* _WHAT IS NEEDED_
Without including any pictures, give back all of the data exactly.

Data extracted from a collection
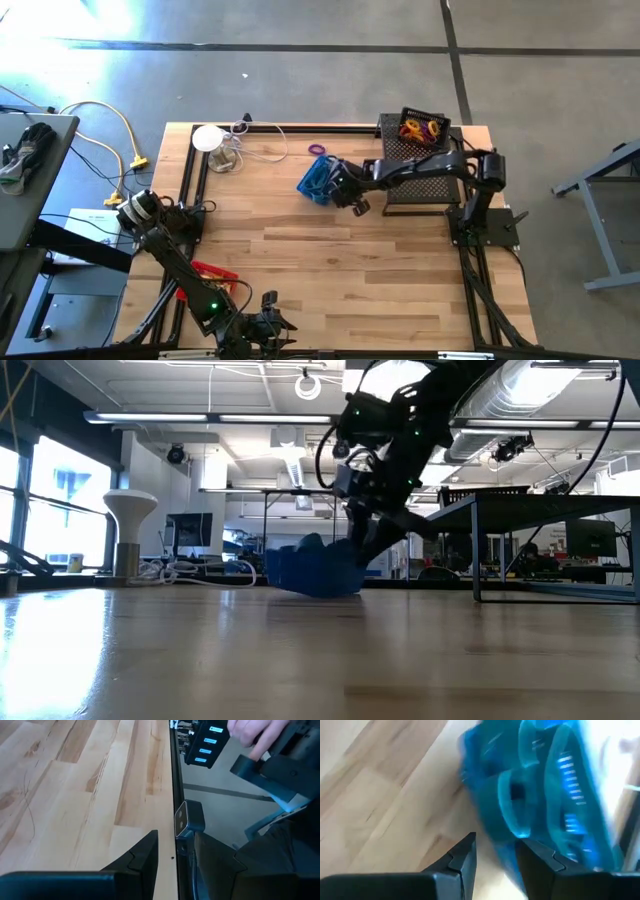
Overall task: Pick & Place Office Desk Supplies
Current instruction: Put the blue bin on the shelf
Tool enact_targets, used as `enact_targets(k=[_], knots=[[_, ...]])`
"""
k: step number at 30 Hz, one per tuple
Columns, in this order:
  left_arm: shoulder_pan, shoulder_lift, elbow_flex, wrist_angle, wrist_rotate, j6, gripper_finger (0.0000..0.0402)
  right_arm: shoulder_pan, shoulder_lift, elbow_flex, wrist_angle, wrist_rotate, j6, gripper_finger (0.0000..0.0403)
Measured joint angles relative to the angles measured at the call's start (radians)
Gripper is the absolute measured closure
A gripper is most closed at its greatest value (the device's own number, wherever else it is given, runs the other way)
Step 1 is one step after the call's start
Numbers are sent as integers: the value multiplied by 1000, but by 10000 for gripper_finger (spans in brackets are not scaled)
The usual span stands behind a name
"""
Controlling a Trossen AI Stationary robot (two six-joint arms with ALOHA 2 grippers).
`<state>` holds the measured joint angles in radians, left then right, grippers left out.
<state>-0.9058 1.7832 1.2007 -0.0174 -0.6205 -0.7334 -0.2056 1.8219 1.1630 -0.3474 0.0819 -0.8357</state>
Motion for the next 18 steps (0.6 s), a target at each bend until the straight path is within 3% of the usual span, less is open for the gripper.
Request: enact_targets(k=[13, 18], knots=[[4, 0, 0, -5, -3, 3, 277, -13, 56, -3, 38, 58, -75, 283], [4, 0, 0, -5, -3, 4, 277, -13, 62, -2, 39, 55, -76, 322]])
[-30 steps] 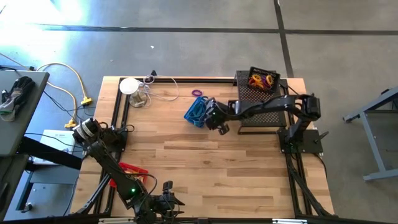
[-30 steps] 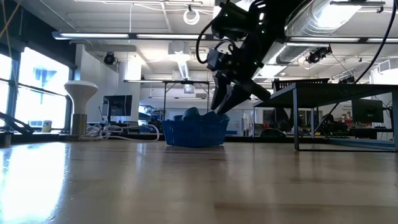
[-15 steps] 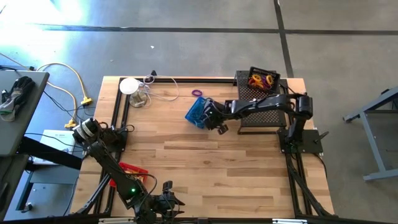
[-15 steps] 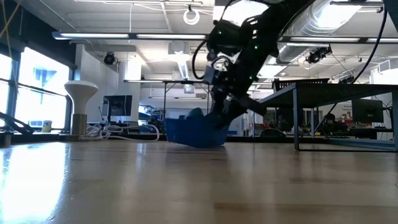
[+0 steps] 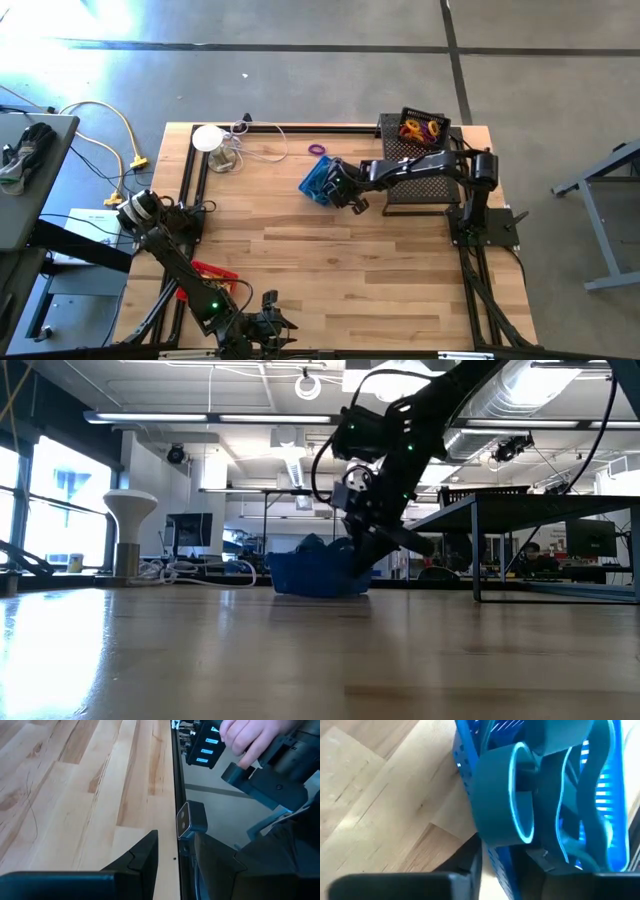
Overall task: Pick & Place Office Desk Supplies
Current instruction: Put the blue bin on the shelf
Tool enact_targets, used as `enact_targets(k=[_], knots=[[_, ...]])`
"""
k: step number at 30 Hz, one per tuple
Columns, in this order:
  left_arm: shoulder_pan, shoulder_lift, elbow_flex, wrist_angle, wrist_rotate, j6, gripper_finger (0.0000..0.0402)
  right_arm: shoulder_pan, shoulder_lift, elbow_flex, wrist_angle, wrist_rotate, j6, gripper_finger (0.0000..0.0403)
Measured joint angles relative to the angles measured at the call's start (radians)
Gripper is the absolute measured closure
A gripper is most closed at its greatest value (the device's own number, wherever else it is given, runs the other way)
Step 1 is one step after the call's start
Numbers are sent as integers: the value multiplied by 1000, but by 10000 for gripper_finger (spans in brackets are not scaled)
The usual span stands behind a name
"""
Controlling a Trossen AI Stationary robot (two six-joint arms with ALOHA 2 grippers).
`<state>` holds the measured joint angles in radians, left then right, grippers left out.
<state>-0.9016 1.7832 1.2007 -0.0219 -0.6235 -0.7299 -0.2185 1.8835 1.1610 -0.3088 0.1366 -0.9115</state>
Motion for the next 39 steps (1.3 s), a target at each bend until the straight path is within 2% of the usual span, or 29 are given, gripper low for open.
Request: enact_targets(k=[5, 16, 23, 28, 34, 39], knots=[[0, 0, 0, 1, 0, 0, 277, -5, 0, 0, 0, -6, -2, 391], [0, 0, 0, 0, 0, 6, 277, 56, -3, 6, -18, 20, 17, 399], [0, 0, 0, 0, 1, 30, 277, 183, -36, 120, -233, 76, 122, 399], [0, 0, 0, -4, 1, 30, 277, 289, -85, 248, -455, 37, 261, 400], [0, 0, 0, -15, 24, 26, 277, 399, -157, 395, -760, 39, 465, 400], [-7, 0, 0, -27, 34, 7, 277, 515, -238, 460, -879, 60, 636, 400]])
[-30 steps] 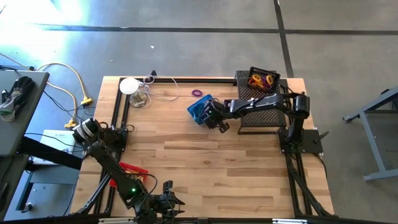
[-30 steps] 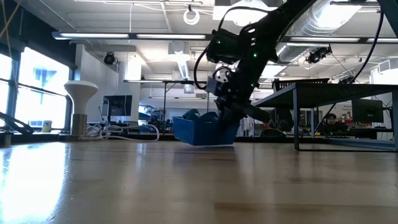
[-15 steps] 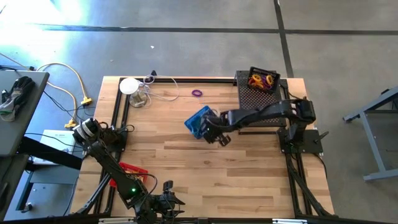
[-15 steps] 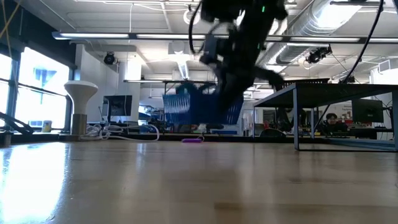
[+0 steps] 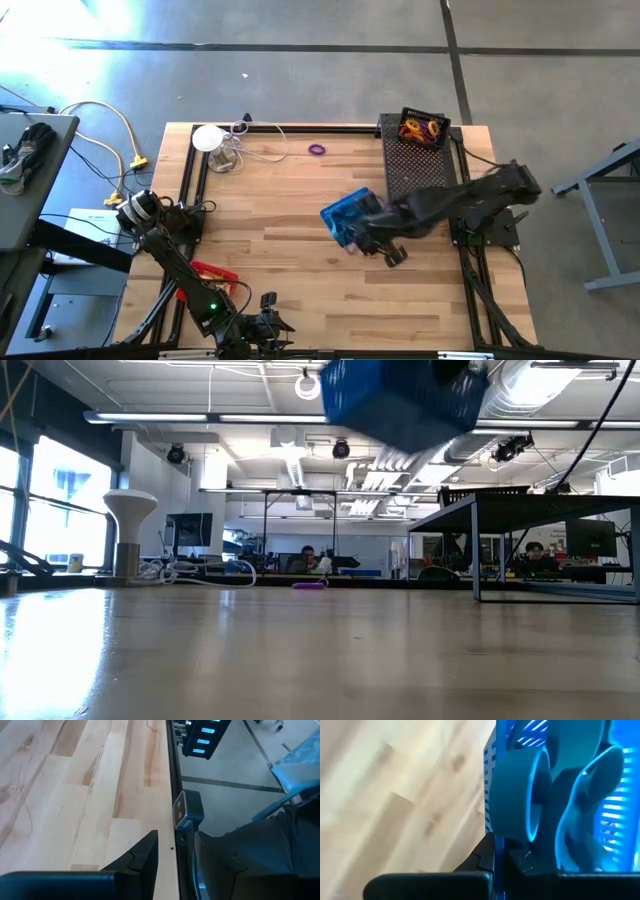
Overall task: Pick & Place Office Desk Supplies
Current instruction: Put the blue bin on the shelf
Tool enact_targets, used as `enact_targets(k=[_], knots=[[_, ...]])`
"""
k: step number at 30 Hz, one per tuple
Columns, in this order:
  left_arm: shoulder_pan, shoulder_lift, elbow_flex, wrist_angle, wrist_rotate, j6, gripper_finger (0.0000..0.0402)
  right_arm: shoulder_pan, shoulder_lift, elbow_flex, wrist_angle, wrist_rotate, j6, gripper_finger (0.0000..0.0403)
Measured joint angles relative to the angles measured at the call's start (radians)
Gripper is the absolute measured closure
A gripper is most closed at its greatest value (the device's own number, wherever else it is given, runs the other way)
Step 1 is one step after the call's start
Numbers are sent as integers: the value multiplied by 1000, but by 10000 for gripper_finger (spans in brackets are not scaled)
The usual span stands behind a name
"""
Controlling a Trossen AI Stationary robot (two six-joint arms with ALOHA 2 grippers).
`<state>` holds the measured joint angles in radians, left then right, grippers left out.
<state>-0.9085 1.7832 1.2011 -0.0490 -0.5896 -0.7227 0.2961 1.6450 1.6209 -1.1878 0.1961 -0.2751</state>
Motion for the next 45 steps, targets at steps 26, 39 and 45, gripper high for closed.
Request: enact_targets(k=[26, 39, 45], knots=[[-7, 0, 0, -12, -11, -8, 277, -197, -339, -151, -379, 154, 535, 400], [-14, 0, 0, -11, -10, -11, 277, -515, -386, -449, -240, 52, 248, 400], [-4, 0, 0, -5, -17, -11, 277, -613, -387, -468, -213, 26, 161, 400]])
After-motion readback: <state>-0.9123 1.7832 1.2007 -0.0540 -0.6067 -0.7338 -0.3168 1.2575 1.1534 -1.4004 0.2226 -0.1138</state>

* _RESULT_
Overall task: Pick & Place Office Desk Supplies
Current instruction: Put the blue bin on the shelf
Tool enact_targets, used as `enact_targets(k=[_], knots=[[_, ...]])`
"""
k: step number at 30 Hz, one per tuple
Columns, in this order:
  left_arm: shoulder_pan, shoulder_lift, elbow_flex, wrist_angle, wrist_rotate, j6, gripper_finger (0.0000..0.0402)
  right_arm: shoulder_pan, shoulder_lift, elbow_flex, wrist_angle, wrist_rotate, j6, gripper_finger (0.0000..0.0403)
Measured joint angles relative to the angles measured at the call's start (radians)
Gripper is the absolute measured closure
A gripper is most closed at its greatest value (the device's own number, wherever else it is given, runs the other way)
Step 1 is one step after the call's start
Numbers are sent as integers: the value multiplied by 1000, but by 10000 for gripper_finger (spans in brackets are not scaled)
The usual span stands behind a name
"""
Controlling a Trossen AI Stationary robot (two six-joint arms with ALOHA 2 grippers).
`<state>` holds the measured joint angles in radians, left then right, grippers left out.
<state>-0.9058 1.7832 1.2007 -0.0174 -0.6205 -0.7334 -0.2056 1.8219 1.1630 -0.3474 0.0819 -0.8357</state>
Motion for the next 18 steps (0.6 s), a target at each bend until the straight path is within 3% of the usual span, less is open for the gripper.
Request: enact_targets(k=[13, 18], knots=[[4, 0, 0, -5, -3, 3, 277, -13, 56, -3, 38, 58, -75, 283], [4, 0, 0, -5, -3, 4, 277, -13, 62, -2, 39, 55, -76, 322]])
[-30 steps] 
[-30 steps] 
[-15 steps] 
[-15 steps] 
[+0 steps] 
Overall task: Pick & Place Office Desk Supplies
Current instruction: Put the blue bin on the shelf
Tool enact_targets, used as `enact_targets(k=[_], knots=[[_, ...]])`
"""
k: step number at 30 Hz, one per tuple
Columns, in this order:
  left_arm: shoulder_pan, shoulder_lift, elbow_flex, wrist_angle, wrist_rotate, j6, gripper_finger (0.0000..0.0402)
  right_arm: shoulder_pan, shoulder_lift, elbow_flex, wrist_angle, wrist_rotate, j6, gripper_finger (0.0000..0.0403)
Measured joint angles relative to the angles measured at the call's start (radians)
Gripper is the absolute measured closure
A gripper is most closed at its greatest value (the device's own number, wherever else it is given, runs the other way)
Step 1 is one step after the call's start
Numbers are sent as integers: the value multiplied by 1000, but by 10000 for gripper_finger (spans in brackets are not scaled)
The usual span stands behind a name
"""
Controlling a Trossen AI Stationary robot (two six-joint arms with ALOHA 2 grippers).
`<state>` holds the measured joint angles in radians, left then right, grippers left out.
<state>-0.9016 1.7832 1.2007 -0.0219 -0.6235 -0.7299 -0.2185 1.8835 1.1610 -0.3088 0.1366 -0.9115</state>
Motion for the next 39 steps (1.3 s), a target at each bend until the straight path is within 2% of the usual span, or 29 are given, gripper low for open.
Request: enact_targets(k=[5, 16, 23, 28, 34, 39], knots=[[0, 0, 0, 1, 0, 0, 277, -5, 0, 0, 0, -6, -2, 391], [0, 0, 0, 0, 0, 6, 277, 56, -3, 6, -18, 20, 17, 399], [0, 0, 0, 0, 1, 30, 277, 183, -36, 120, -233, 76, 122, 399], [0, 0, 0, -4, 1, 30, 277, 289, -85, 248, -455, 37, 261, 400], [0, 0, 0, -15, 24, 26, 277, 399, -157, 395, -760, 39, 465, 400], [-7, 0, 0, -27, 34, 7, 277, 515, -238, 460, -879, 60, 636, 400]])
[-30 steps] 
[-30 steps] 
[-15 steps] 
[-15 steps] 
[+0 steps] 
Overall task: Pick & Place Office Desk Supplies
Current instruction: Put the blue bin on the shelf
Tool enact_targets, used as `enact_targets(k=[_], knots=[[_, ...]])`
"""
k: step number at 30 Hz, one per tuple
Columns, in this order:
  left_arm: shoulder_pan, shoulder_lift, elbow_flex, wrist_angle, wrist_rotate, j6, gripper_finger (0.0000..0.0402)
  right_arm: shoulder_pan, shoulder_lift, elbow_flex, wrist_angle, wrist_rotate, j6, gripper_finger (0.0000..0.0403)
Measured joint angles relative to the angles measured at the call's start (radians)
Gripper is the absolute measured closure
A gripper is most closed at its greatest value (the device's own number, wherever else it is given, runs the other way)
Step 1 is one step after the call's start
Numbers are sent as integers: the value multiplied by 1000, but by 10000 for gripper_finger (spans in brackets are not scaled)
The usual span stands behind a name
"""
Controlling a Trossen AI Stationary robot (two six-joint arms with ALOHA 2 grippers).
`<state>` holds the measured joint angles in radians, left then right, grippers left out.
<state>-0.9085 1.7832 1.2011 -0.0490 -0.5896 -0.7227 0.2961 1.6450 1.6209 -1.1878 0.1961 -0.2751</state>
Motion for the next 45 steps, targets at steps 26, 39 and 45, gripper high for closed.
Request: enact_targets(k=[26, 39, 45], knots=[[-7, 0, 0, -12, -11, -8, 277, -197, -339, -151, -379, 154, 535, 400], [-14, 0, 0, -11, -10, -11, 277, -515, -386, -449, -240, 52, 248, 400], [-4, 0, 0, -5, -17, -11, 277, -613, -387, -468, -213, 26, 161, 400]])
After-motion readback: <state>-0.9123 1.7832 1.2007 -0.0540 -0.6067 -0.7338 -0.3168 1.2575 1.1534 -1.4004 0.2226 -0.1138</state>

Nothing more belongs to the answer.